Amid the recent hoopla over the EPA and Bush administration’s plans to make it easy for power plants, oil refineries and chemical factories (major sources of acid rain nationwide) to expand without installing new pollution controls and the Senate’s consideration of Clean Power Act, there’s an important new wrinkle to the story. A new study revealed that acid rain’s damage to America’s forests may be much more widespread than previously believed. It may actually create conditions in trees similar to compromised immune systems in humans, establishing a vulnerably with grave potential implications.

“As with immune-compromised humans, plants may appear and function as if they were healthy, until exposed to even a routine stress or disease, then experience declines far more exaggerated than expected,” says Donald DeHayes, Dean and Professor in the School of Natural Resources at The University of Vermont. DeHayes co-authored a study in the most recent issue of the journal “Ecosystem Health” released in June at an international conference on Ecosystem and Human Health in Washington, DC, which was attended by about 1000 environmental scientists and policy makers.

Up to now, acid rain has been associated with the decline of forests in certain specific locations. DeHayes and colleagues, UVM senior researcher Gary Hawley and USDA Forest Service scientist and UVM adjunct faculty Paul Schaberg previously documented the mechanism through which acid rain depletes calcium and weakens high elevation red spruce trees, making them more vulnerable to winter freezing injury.

Their new work shows that this mechanism is also applicable to other tree species, including balsam fir, white pine, and eastern hemlock. Because calcium is a critical ingredient in the plant’s stress response system, acid rain’s depletion of cellular calcium may suppress the capacity of trees to survive environmental stresses.
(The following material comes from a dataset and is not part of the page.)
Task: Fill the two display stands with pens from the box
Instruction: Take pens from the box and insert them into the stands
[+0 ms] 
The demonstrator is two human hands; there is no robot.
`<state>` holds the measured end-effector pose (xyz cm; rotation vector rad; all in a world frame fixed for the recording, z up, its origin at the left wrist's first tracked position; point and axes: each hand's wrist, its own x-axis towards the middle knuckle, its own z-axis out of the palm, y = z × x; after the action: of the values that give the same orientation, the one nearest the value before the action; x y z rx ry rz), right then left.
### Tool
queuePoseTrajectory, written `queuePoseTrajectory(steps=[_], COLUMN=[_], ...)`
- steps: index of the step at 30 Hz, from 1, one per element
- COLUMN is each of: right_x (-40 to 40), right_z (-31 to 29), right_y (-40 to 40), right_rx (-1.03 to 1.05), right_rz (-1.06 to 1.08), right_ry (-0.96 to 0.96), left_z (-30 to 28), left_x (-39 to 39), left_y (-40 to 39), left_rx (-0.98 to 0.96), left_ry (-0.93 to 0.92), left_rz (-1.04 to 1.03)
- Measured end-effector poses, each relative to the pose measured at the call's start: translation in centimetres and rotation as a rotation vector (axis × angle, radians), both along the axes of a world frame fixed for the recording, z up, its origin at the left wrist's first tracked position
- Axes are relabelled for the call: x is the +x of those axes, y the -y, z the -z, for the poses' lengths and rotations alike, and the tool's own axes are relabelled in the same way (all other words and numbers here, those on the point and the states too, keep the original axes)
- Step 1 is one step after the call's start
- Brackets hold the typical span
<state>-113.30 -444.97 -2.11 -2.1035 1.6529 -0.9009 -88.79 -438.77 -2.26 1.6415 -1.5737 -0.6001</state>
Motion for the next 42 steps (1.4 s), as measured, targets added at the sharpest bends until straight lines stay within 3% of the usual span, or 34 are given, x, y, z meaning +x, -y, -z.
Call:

This connection between calcium deficiency and environmental stress exposure are common components in the declines of several tree species, including red spruce, sugar maple, and flowering dogwood. Their “immune response” hypothesis provides an overarching explanation of how acid rain ultimately threatens forests. The findings are especially relevant now because a growing assortment of human influences — climate change, pollutants, and new pests and diseases, are burdening our forests.

“If extensive, the decline of individual species would radiate through plant communities,” says DeHayes. “It would alter the competition and survival of populations, perhaps even species, including animals at higher levels of the forest food chains.” DeHayes points out those calcium deficiencies in plants are passed on to herbivores, altering their nutrition. For instance, birds eating calcium- deficient plant material might have less calcium for egg production. Insects could experience weaker exoskeletons. Mammals could have weaker bones or change in the quantity or quality of milk production. The problems continue through the ecosystem and into economic system.

Ironically, the research was funded through the US Environmental Protection Agency (EPA) with long-term support of Vermont Sen. James Jeffords (I-VT).

“This important new research shows the insidious harm that acid rain is causing to our trees and wildlife,” says Jeffords. We know how to stop acid rain, but have not had the will to do so.” Jeffords, chairman of the Environment and Public Works Committee, is legislating for the Clean Power Act, which he co-authored and introduced in March 2001.